Supplied information =
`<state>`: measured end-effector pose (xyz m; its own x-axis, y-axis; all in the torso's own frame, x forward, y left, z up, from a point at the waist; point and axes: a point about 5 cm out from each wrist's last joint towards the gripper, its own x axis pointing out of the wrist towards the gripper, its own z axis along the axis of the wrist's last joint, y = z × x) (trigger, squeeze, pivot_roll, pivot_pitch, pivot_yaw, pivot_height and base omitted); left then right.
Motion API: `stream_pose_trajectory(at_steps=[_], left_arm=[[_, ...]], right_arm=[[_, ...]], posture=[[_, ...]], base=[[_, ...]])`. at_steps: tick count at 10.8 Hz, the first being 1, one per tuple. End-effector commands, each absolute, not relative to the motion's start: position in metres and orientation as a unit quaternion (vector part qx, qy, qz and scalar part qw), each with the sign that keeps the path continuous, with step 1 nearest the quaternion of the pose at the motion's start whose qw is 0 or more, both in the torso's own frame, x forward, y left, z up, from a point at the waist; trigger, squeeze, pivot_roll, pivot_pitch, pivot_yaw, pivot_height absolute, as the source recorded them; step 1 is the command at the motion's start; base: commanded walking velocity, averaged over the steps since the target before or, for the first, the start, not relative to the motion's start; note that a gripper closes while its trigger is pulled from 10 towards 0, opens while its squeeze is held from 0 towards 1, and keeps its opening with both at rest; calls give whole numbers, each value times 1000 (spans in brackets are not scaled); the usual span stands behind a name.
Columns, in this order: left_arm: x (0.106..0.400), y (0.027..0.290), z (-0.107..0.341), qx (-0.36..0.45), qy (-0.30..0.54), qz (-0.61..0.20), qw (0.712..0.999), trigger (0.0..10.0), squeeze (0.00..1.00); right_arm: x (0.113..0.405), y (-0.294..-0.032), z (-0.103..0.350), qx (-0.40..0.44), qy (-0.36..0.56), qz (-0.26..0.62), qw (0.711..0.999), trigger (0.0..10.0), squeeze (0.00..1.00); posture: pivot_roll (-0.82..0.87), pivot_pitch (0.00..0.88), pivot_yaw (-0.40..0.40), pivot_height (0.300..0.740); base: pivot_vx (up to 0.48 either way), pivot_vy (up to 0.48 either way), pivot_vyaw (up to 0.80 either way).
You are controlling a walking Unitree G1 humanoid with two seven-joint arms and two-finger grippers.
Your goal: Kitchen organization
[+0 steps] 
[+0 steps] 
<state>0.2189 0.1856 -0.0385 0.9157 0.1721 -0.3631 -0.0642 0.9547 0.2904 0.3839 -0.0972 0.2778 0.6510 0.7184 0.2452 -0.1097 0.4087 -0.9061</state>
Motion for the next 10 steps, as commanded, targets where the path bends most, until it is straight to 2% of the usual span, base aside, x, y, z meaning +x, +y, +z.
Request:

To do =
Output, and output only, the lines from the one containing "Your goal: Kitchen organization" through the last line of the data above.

Task answer =
Your goal: Kitchen organization
[+0 steps] 
[+0 steps] 
<state>0.2189 0.1856 -0.0385 0.9157 0.1721 -0.3631 -0.0642 0.9547 0.2904 0.3839 -0.0972 0.2778 0.6510 0.7184 0.2452 -0.1097 0.4087 -0.9061</state>
Motion for the next 10 steps, as commanded, targets where the path bends most, until it is straight to 2% of the usual span, base aside, x, y, z meaning +x, +y, +z.
Request:

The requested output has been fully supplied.